I never heard about the plug boards. What were they, and what specifically
might one use one for?

-- 
Mark
  
  ** Registered Linux user # 182496 **
        
        

On 25 Jul 2000, Greg Stewart wrote:

> Nope, hadn't that particular thrill...but I do remeber the card readers and tape.. 
> 
> And, only heard about the plug boards when I was first learning programming.
> 
> I remember my first internet experience was playing Star Trek on a DEC terminal 
>through a telephone coupler as a modem link.
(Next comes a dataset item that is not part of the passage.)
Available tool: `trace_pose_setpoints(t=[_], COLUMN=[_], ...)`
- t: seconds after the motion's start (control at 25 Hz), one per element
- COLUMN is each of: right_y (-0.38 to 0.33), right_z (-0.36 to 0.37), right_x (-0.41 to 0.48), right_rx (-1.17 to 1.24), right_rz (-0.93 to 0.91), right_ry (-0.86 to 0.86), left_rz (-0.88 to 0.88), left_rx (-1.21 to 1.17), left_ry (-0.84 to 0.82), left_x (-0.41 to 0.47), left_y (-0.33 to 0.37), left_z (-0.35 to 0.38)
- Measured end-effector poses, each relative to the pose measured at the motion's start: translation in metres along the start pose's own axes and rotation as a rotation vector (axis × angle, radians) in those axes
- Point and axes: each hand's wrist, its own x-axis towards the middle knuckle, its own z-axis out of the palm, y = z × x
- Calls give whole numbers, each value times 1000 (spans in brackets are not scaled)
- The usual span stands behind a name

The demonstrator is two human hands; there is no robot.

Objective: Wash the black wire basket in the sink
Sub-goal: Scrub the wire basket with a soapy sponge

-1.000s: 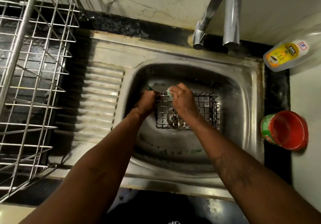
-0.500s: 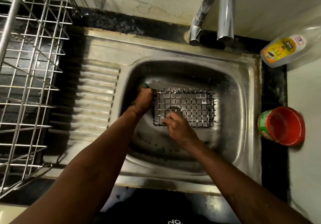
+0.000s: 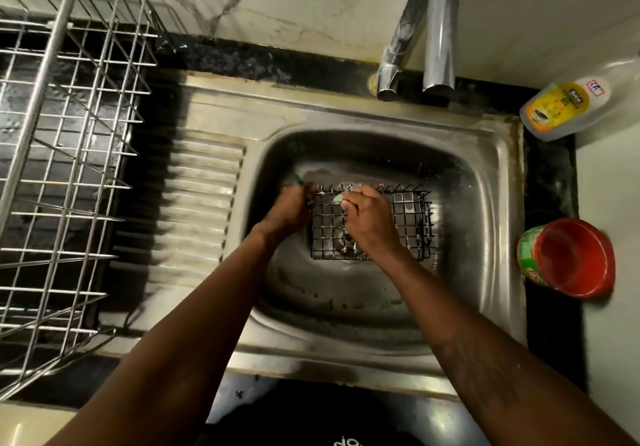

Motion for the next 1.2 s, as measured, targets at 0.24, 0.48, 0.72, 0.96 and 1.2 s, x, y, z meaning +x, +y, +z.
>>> trace_pose_setpoints(t=[0.24, 0.48, 0.72, 0.96, 1.2], right_y=[7, 4, 14, 10, 18], right_z=[-16, -17, -17, -7, 4], right_x=[-9, 10, 18, 43, -51], right_rx=[-44, -188, 14, -41, -120], right_rz=[-60, -32, 14, -46, -239], right_ry=[-67, -207, -79, -126, -192], left_rz=[-136, -284, -363, -345, -396], left_rx=[-30, -129, -199, -172, -174], left_ry=[37, 103, 122, 153, 171], left_x=[1, 3, 6, 7, 9], left_y=[27, 40, 44, 42, 46], left_z=[-1, 10, 13, 17, 22])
I *did* like the hundreds of lights on 
>those modems, though... looked real cool when I was 12 years old!
> 
> 
> > No one remembers the Diablo drives, 5M fixed & 5M removable (soft sectored
> > cartridges made for some fun when mounted on a hard sector drive :) 
> > 
> > But that was "high tech" compared to storage which consisted of paper tape,
> > punch cards, mag tape...  Of course, even these were great when compared to
> > programs "written" on 30"x30" (if I remember the size correctly) plug boards
> > with loads of wires and the odd diode to prevent backflow.  That was about the
> > time it took an entire weekend to sort a few thousand "records" (cards, one
> > column at a time) if not too many cards were "eaten" by the sorter which
> > required a trip to the 026/029 machines...   Then VM appeared on the
> > IBM360/67...  Ahhhhhh!!!  :^)
> > 
> > Retired (not yet 55),
> > Pierre
> > 
> > PS:  The best "flashback" was watching a co-worker go airborne...  he was
> > sitting on a chair which he rolled over bubble wrap while pulling out a DEC
> > power supply drawer... :^)  :^)
> > 
> > Greg Stewart wrote:
> > > 
> > > I remember when a 10MB hard drive was the size of pizza, fit into a 
>refridgerator-sized beast ofa cabinet, and PCs had 8 & 1/2 inch floppy diskettes!